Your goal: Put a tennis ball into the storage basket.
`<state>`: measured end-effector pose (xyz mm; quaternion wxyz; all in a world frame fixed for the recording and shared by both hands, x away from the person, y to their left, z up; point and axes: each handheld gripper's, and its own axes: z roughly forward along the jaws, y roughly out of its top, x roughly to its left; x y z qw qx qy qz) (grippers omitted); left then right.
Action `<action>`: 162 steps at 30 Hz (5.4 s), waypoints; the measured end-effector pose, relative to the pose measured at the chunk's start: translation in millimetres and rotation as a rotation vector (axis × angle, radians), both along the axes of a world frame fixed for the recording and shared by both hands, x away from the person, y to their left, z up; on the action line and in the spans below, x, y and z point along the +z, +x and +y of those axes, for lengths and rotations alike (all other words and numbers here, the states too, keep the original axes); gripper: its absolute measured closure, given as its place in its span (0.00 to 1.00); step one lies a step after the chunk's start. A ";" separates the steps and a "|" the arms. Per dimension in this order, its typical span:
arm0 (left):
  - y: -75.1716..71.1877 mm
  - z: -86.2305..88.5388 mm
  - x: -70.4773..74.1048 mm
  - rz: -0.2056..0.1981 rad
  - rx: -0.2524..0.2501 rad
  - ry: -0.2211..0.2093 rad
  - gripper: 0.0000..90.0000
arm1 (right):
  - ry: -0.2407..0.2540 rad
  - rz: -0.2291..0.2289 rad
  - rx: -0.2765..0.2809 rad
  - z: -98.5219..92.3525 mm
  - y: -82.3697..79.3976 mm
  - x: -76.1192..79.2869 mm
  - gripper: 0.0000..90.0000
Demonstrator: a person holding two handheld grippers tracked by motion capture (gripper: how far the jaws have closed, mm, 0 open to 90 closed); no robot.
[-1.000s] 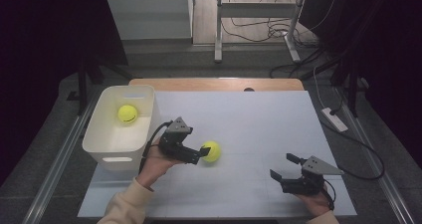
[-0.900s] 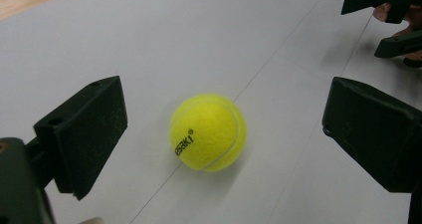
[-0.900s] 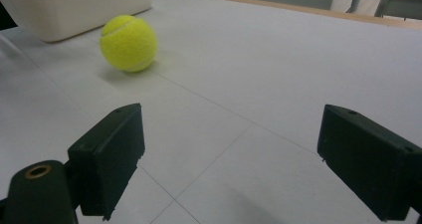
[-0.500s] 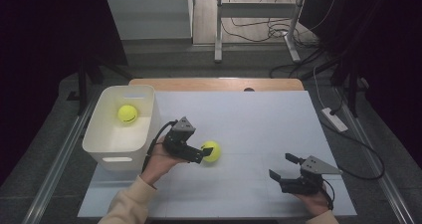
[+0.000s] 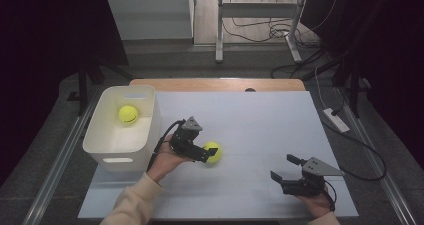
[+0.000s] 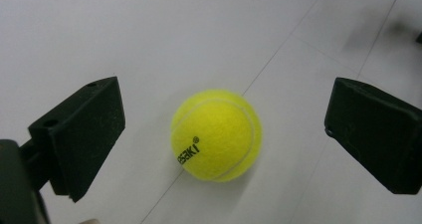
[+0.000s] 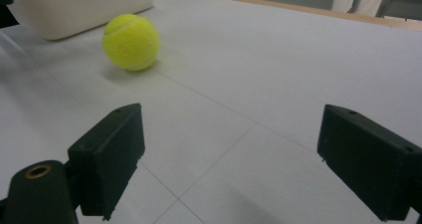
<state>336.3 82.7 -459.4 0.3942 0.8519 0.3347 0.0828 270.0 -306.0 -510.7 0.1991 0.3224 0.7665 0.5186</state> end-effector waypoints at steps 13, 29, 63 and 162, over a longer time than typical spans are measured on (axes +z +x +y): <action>10.0 -11.6 -12.6 0.046 -0.005 0.038 0.03 | 0.000 0.001 0.002 0.2 0.2 0.2 0.12; 18.5 -21.2 -28.6 0.105 -0.010 0.097 0.02 | -0.001 0.000 0.001 -0.8 -0.6 -0.2 0.12; 2.2 -23.8 -17.4 -0.010 -0.055 0.124 0.30 | -0.009 -0.004 -0.001 0.0 -0.5 -0.6 0.12; -45.1 69.7 88.4 -0.354 0.190 -0.208 0.29 | -0.014 -0.003 -0.002 1.9 -0.2 -0.9 0.12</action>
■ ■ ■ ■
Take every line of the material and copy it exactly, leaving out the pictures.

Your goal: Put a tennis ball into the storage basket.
`<state>`: measured end-effector pose (xyz mm; quaternion wxyz; all in a world frame fixed for the recording and shared by both hands, x away from the person, y to their left, z up; point and axes: each handheld gripper's, and its own axes: z roughly forward along the jaws, y roughly out of its top, x roughly to its left; x y z qw qx qy qz) (grippers omitted); left then right.
Action `<action>`: 162 steps at 30 Hz (5.4 s), waypoints; the measured end-effector pose, relative to the pose measured at the chunk's start: translation in millimetres and rotation as a rotation vector (axis × angle, radians), both along the axes of a world frame fixed for the recording and shared by both hands, x away from the person, y to their left, z up; on the action line and in the spans below, x, y and z point along the +z, +x and +y of those axes, for lengths and rotations alike (all other words and numbers here, the states too, keep the original axes); gripper: its absolute measured closure, given as its place in its span (0.00 to 1.00); step one lies a step after the chunk's start. A ";" separates the steps and a "|" the arms. Per dimension in this order, its typical span:
arm0 (left):
  - y: -75.1716..71.1877 mm
  - z: -86.2305..88.5388 mm
  - x: -70.4773..74.1048 mm
  - rz: -0.2056..0.1981 rad
  - rx: -0.2524..0.2501 rad
  - ry: -0.2211..0.2093 rad
  - gripper: 0.0000..90.0000
arm1 (right):
  - ry: -0.2407..0.2540 rad
  - rz: -0.2291..0.2289 rad
  - rx: -0.2765..0.2809 rad
  - z: -98.5219..92.3525 mm
  - y: -82.3697..79.3976 mm
  - x: -76.1192..79.2869 mm
  - gripper: 0.0000..90.0000
Demonstrator: a person holding two handheld grippers tracked by motion capture (gripper: how far the jaws have closed, mm, 0 open to 90 closed); no robot.
[-1.000s] 
[-0.900s] 
[-0.900s] 
[-0.500s] 
[+0.000s] 
[+0.000s] 
[+0.000s] 
<state>336.3 82.7 -459.4 0.3942 0.8519 0.3347 0.0828 270.0 -306.0 -510.7 0.1991 0.3224 0.7665 0.5186</state> end-effector waypoints at steps 13, 29, 63 and 162, over a longer time than typical spans are measured on (axes +z +x +y): <action>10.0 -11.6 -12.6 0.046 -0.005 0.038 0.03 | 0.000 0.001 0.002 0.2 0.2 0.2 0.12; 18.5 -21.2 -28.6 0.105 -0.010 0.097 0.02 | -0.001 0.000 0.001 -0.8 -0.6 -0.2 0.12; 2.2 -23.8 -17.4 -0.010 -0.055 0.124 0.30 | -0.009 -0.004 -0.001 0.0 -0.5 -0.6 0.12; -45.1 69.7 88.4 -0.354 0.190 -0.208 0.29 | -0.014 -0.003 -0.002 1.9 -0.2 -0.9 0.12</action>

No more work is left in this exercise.